» What the task requires: The lines to reproduce from the material below are those from the one containing "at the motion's" through the one containing "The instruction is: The", both included; write them out exactly and add nothing.
.....
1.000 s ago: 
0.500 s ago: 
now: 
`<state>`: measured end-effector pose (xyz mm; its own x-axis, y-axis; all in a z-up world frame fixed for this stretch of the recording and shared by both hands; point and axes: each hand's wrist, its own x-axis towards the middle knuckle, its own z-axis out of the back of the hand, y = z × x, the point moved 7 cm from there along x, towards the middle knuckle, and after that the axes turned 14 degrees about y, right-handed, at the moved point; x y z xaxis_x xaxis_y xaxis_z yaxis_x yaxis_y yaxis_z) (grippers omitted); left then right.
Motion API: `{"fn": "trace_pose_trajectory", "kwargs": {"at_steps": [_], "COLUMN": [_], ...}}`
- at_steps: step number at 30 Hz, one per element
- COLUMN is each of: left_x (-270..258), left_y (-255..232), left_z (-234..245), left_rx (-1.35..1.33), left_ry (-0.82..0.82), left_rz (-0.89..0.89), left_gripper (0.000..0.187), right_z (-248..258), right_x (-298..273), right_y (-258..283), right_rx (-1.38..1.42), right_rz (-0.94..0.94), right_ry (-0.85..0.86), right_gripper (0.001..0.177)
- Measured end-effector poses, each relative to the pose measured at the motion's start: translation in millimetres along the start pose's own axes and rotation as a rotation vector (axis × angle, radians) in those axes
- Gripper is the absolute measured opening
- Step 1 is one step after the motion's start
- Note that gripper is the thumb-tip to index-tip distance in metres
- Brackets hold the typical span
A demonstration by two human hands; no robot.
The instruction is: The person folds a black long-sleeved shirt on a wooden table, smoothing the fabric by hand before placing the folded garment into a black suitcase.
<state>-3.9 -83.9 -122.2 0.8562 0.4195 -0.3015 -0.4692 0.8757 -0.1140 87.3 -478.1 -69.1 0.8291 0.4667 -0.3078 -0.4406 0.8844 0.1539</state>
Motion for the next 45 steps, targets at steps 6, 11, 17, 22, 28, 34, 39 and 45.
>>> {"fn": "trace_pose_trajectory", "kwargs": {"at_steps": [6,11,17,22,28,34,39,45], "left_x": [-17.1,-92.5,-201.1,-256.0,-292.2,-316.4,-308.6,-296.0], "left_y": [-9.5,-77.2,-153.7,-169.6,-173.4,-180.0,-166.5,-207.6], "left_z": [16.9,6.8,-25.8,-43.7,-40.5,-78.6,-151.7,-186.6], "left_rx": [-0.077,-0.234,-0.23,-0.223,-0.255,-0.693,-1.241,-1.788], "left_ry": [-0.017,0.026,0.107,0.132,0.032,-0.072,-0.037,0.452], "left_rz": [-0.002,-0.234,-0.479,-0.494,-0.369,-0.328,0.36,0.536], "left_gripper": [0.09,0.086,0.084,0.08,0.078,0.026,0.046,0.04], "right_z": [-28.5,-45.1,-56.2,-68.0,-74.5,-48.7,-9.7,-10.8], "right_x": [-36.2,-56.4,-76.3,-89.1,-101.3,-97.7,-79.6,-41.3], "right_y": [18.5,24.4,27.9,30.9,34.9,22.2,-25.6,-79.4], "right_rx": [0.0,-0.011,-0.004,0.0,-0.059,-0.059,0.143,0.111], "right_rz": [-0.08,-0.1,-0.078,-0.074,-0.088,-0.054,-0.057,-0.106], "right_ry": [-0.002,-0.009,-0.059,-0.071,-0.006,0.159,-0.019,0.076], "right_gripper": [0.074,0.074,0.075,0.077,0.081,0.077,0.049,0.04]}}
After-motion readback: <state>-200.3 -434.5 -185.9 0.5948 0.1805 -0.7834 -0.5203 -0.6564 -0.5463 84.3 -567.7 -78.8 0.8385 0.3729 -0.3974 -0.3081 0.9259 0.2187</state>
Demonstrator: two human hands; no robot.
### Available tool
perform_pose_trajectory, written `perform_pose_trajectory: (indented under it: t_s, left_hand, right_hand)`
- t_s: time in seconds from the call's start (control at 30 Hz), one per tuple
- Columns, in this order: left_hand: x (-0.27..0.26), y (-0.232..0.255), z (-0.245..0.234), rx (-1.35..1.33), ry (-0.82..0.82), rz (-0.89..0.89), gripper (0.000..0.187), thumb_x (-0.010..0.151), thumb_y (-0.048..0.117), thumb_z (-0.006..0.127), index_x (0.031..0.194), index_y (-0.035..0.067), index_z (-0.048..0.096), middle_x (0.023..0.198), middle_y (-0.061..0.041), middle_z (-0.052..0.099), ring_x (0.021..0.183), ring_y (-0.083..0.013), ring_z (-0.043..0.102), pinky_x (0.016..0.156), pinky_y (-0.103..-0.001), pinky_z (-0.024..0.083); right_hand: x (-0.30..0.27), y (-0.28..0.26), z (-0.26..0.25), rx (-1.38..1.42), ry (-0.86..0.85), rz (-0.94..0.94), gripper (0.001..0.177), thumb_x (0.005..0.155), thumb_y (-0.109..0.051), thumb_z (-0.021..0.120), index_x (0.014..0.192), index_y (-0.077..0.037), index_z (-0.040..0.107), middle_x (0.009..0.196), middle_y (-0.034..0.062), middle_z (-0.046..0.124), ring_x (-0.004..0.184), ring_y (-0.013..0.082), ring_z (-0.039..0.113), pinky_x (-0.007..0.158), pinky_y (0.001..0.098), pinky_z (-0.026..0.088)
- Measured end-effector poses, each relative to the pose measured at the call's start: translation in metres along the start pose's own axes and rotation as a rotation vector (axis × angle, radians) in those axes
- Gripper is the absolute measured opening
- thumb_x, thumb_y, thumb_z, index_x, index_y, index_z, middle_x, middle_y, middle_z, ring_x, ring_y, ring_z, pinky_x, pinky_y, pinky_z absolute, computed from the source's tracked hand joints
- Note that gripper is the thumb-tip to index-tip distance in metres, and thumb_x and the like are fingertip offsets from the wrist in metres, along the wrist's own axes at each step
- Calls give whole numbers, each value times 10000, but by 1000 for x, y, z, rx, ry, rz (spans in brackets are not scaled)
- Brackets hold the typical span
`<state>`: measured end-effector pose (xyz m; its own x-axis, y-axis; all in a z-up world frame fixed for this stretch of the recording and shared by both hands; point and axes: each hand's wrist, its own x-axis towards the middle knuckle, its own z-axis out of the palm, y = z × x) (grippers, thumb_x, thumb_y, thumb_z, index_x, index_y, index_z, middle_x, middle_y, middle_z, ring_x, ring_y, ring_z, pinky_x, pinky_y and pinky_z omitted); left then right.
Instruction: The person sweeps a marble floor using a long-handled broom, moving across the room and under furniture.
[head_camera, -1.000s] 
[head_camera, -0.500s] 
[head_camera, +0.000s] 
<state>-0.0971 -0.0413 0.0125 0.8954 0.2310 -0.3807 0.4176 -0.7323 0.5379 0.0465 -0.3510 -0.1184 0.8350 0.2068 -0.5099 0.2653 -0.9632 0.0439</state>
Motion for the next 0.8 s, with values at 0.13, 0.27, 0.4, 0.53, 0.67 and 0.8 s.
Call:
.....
» Solution to the problem:
- Measured end-effector poses, each relative to the pose measured at the motion's start: translation in millimetres along the start pose's own axes and rotation as a rotation vector (axis × angle, radians) in those axes
- Gripper is the absolute measured opening
- Step 1 is one step after the motion's start
- Note that gripper is the thumb-tip to index-tip distance in metres
- Brackets hold the typical span
A demonstration by two human hands; no robot.
The instruction is: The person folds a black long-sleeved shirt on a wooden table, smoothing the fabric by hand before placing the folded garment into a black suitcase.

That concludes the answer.